● **WHAT THE TASK REQUIRES**: Show every line of the data where the word "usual" can be found.

● **INPUT DATA**:

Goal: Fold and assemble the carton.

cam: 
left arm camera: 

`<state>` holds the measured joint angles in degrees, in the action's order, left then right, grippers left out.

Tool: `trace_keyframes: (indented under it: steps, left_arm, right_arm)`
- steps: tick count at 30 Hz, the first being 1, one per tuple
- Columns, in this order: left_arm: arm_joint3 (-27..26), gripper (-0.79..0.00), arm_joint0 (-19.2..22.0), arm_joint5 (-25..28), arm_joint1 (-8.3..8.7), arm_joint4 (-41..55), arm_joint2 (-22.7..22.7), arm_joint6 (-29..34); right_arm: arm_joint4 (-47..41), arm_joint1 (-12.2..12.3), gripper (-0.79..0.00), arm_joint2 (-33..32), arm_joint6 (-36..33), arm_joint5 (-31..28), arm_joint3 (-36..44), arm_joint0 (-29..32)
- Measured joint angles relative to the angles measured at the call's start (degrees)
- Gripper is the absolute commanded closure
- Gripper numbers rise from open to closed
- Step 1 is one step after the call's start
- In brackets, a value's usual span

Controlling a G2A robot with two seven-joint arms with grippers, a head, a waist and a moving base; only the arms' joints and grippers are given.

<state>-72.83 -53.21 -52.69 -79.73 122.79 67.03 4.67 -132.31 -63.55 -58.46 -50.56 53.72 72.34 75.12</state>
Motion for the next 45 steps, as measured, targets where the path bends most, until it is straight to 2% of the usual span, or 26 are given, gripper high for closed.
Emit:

● **OUTPUT FOR THIS TASK**:
- In brackets, a value's usual span
Motion for the next 45 steps, as measured, targets where the path bends most, until it is straight to 2% of the usual span, or 26 are given, gripper high for closed.

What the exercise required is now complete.